Retype the data that follows line by line, exactly, and leave its pictures out.

▽

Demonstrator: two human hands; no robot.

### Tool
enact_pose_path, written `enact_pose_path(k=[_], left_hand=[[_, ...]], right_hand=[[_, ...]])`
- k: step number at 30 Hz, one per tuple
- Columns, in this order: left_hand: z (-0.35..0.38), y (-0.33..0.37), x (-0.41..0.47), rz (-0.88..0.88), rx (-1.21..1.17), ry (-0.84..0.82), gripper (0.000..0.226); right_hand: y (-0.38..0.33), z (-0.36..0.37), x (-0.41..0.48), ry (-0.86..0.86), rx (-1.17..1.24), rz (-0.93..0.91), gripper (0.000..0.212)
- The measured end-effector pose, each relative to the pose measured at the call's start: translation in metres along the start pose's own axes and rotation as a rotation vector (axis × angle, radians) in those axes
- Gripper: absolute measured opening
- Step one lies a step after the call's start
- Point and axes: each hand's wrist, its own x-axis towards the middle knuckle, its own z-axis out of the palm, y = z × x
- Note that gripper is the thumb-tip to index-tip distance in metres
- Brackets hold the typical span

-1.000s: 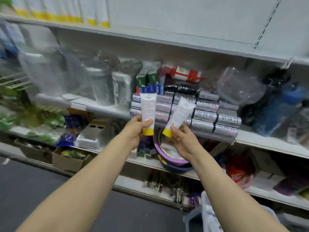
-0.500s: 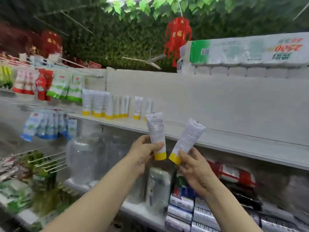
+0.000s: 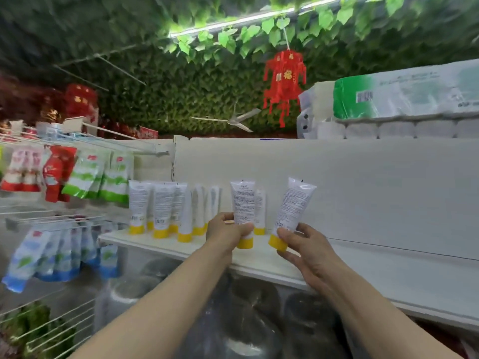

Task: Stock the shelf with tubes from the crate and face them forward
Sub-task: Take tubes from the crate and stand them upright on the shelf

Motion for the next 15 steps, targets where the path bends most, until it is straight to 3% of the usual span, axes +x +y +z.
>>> enact_pose_path(k=[9,15], left_hand=[[0.011,-0.027,0.126,-0.048,0.126,0.038,0.027],[0.011,-0.041,0.158,-0.116,0.171,0.020,0.035]], right_hand=[[0.023,0.036,0.095,0.238,-0.255,-0.038,0.031],[0.039,0.065,0.145,0.419,-0.528,-0.048,0.033]])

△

> _Response to the task_
Demonstrator: two human hands; no robot.

### Tool
enact_pose_path, written `enact_pose_path(k=[_], left_hand=[[_, ...]], right_hand=[[_, ...]])`
- k: step number at 30 Hz, one per tuple
- Columns, in this order: left_hand: z (-0.35..0.38), y (-0.33..0.37), x (-0.41..0.47), rz (-0.88..0.88), rx (-1.21..1.17), ry (-0.84..0.82), gripper (0.000..0.226); right_hand: y (-0.38..0.33), z (-0.36..0.37), x (-0.41..0.48), ry (-0.86..0.86), rx (-1.17..1.24), rz (-0.93..0.91), gripper (0.000..0.212)
- The measured end-effector pose, each relative to the pose measured at the call's start: translation in metres along the start pose's own axes and rotation as a rotation vector (axis × angle, radians) in those axes
- Gripper: absolute measured opening
- Step one lies a step after the call's start
- Point and axes: each hand's wrist, its own x-axis towards the middle knuckle, its own z-axis out of the palm, y = z × x
- Note that gripper is the thumb-tip to index-tip distance in metres
- Brackets hold the typical span

-1.000s: 
-0.500s: 
+0.000s: 

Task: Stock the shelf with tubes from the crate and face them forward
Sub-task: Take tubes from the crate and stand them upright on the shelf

Motion for the next 15 steps, targets where the path bends most, until it is straight to 3% of the usual span, axes +x +y +z.
>>> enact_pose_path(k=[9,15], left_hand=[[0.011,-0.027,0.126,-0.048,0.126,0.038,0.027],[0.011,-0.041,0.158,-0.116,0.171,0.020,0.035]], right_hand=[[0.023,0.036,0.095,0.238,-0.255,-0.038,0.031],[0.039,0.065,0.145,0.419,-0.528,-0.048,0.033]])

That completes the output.